Boa noite. Foi postado um comentário sobre BCAA e leucina. Como é o primeiro, eu responderei. Bem não há muita novidade sobre leucina, o que sabemos hoje é que a leucina é o aminoácido ramificado importante para a função muscular. Aliás, não apenas função muscular, mas também para a função de mtor (mammalian target of rapamycin), que é uma proteína sinalizante para crescimento muscular. Bem, há um mês foi publicado um trabalho que valida o momento de uso dos aminoácidos, sem os aminoácidos, o efeito da insulina no crescimento muscular ou no mtor é deficitário ou não existe, daí o que existe para massa é leucina, insulina e aminoácidos essenciais, este ao meu ver é o limitente do ganho de massa atualmente. A leucina também mostra efeitos termogenicos, imunoestimulantes e, ao estimular mtor, a leucina também é capaz de estimular fibroblastos, hepatócitos e neuronios a produzir proteinas. Dai entende-se que a leucina pode ser ótima para induzir o fibroblasto a produzir colágeno, o hepatócito a produzir glutationa (o que pode em parte explicar o efeito antioxidante do whey) e o neuronio a produzir proteinas e armazenar informações. Há muito ainda a ser confirmado. Enriquecer qualquer proteína com leucina é um bom método para estimular massa. Eu faria uma mistura de whey, colageno, soja e albumina e enriqueceria tudo com leucina para ganho de massa. E observar a presença de sulfurados, pois é importantíssimo.

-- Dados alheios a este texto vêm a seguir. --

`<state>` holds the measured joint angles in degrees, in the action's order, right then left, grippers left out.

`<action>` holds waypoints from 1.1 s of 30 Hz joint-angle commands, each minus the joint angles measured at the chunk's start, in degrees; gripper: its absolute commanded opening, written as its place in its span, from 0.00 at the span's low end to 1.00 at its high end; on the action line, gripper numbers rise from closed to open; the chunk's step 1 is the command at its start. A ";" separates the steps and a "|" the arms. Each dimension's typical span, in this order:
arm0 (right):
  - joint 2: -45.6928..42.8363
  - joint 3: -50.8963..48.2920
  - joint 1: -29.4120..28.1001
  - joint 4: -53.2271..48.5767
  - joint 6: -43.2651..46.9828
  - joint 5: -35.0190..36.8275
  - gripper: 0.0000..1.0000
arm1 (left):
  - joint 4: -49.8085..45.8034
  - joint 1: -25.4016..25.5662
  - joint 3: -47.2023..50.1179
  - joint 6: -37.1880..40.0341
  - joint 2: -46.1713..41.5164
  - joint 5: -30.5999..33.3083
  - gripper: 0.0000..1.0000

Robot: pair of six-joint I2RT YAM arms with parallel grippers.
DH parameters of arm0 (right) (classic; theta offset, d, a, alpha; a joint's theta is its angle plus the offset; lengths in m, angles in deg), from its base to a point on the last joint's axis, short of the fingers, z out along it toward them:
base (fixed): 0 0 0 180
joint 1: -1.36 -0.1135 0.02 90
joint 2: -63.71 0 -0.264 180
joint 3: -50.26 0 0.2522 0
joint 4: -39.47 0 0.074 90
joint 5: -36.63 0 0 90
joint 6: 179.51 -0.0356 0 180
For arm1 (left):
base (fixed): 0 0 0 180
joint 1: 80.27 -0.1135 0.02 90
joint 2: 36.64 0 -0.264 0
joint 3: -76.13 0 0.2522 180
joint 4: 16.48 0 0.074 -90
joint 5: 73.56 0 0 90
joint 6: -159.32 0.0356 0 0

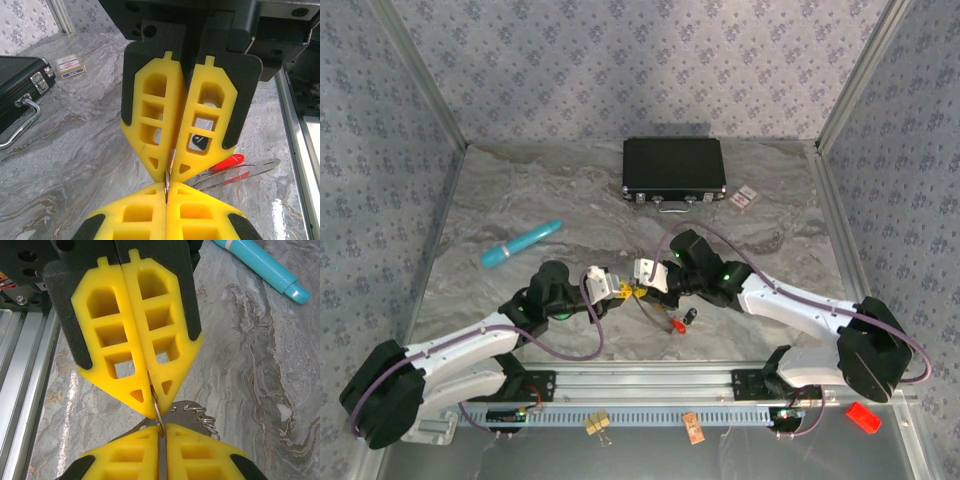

sexta-feira, 10 de outubro de 2008

Estréia

Olá, estou estreando em blog. Eu tinha um há vários anos atrás, mas acabei desativando. Migrei recentemente para o Orkut, porém penso que na forma de blog eu posso ser mais útil. Postar informações mais detalhadas e textos mais extensos. Posso divulgar melhor o meu trabalho e as informações para os colegas e alunos.
Hoje particularmente li alguns artigos interessantes, principalmente com relação a omega-3. Leio muito hoje por conta da consultoria, porém também por conta de vício mesmo, estudo omega-3 há dezenas de anos. Hoje o que eu vi interessante foi um resumo de trabalho citando o uso de omega-3 no tratamento de boca seca em pacientes com Sjogren. Já seria esperado também em função de artigos anteriores usando omega-3, particularmente o flax seed em síndrome de olho seco. Eu sempre comparo, para esclarecimentos da principal função do omega-3, uma cerca de madeira. Onde as tábuas são pregadas lado a lado. Considero os ácidos graxos as tábuas de uma cerca. A cada dupla ligação, o ácido graxo sobre uma curvatura que pode ser para um lado ou para outro, dependendo se for cis ou trans. Imaginem então uma cerca, onde ácidos graxos estão distribuidos na forma ideal, saturado, poliinsaturado, monoinsaturado, cis. Todos bem distribuidos regulando a funcionalidade da membrana. Quando ingerimos concentrações diferentes, ácidos graxos trans e menos poliinsaturados e monoinsaturados tipo cis, a estrutura da membrana será diferente, consequentemente isso alterará a funcionalidade da membrana, a sinalização transmembrana, a facilidade ou dificuldade com que as proteinas transmembrana sofrem as alterações alostéricas, a funcionalidade de receptores. Muita atividade para a estrutura não é mesmo?